The Old Man has lost his joix de vivre. It's a familiar sad tale that accompanies the retirement of passionate people who touched lives.
"Volunteer," people suggest. But he doesn't feel much like volunteering because it takes too much courage to sign up for the damn stuff. He won't know what to expect or where to go and godforbid someone should need him and he let them down. So no. No volunteering. He'll just read there in his comfortable chair because it has actually taken the form of his body. Yes. The chair accepts him and the novel washes over him like a warm bath. It takes his hand and transports him for a time.
But the novel had the nerve to end.
He studies his cuticles. Ponders plucking out the hairs on his knuckles. Remembers that those are the hairs that used to get singed off when he built campfires in his youth.

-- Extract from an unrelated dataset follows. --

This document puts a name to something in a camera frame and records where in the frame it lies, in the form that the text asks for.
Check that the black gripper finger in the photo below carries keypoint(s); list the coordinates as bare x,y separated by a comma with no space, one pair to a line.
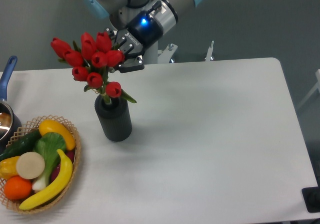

Tea. He'll make some tea. Where is that damn teapot? Rusted out on the bottom. He'll need to use the microwave. Three minutes to boil the water, right? He removes his glasses so he can see the timer. He walks to the window to watch the birdfeeder and wait.
The bluejays bully all the small songbirds. When they aren't chasing them down, they're warning them with their beady bluejay eyes, silently saying I'll come for you if you take a chance. Just try me. And this makes our hero mad, so he taps hard on the glass, hoping to show them who's really boss around here.
But the birds had the nerve to fly away.